- _Work to complete_: Would you filter the listing below so that only lines with the word "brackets" remain?

- _Exercise data_:
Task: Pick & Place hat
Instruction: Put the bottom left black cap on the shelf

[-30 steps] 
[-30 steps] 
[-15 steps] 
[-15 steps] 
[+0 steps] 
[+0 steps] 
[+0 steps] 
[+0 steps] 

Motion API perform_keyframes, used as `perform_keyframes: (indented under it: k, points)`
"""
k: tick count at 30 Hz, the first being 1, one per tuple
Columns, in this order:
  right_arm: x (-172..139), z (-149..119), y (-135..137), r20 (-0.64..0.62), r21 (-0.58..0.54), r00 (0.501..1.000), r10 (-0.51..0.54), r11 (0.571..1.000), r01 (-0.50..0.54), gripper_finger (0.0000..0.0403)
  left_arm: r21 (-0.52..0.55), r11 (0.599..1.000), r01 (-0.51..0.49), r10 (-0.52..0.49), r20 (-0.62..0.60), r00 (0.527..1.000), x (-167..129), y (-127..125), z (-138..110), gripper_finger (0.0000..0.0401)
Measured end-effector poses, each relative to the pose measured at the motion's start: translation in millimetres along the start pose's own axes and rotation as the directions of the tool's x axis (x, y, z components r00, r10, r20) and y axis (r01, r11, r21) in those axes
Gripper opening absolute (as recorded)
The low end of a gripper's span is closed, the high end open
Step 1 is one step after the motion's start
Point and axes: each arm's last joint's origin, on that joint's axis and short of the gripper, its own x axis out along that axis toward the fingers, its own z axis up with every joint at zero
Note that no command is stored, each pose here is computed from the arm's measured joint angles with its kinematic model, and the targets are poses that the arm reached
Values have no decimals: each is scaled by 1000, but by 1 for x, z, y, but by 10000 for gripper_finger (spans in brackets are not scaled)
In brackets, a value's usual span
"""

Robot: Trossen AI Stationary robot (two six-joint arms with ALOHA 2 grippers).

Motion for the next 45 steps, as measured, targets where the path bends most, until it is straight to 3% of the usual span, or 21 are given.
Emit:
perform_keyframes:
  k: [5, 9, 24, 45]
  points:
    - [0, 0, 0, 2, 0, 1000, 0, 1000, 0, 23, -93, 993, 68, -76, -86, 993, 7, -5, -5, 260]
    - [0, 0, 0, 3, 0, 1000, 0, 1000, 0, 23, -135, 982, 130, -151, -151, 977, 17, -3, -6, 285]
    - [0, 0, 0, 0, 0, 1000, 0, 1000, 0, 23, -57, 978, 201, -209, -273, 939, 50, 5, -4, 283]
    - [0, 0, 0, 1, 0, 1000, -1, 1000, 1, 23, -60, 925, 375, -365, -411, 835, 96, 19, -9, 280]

- _Reply to the exercise_:
Values have no decimals: each is scaled by 1000, but by 1 for x, z, y, but by 10000 for gripper_finger (spans in brackets are not scaled)
In brackets, a value's usual span

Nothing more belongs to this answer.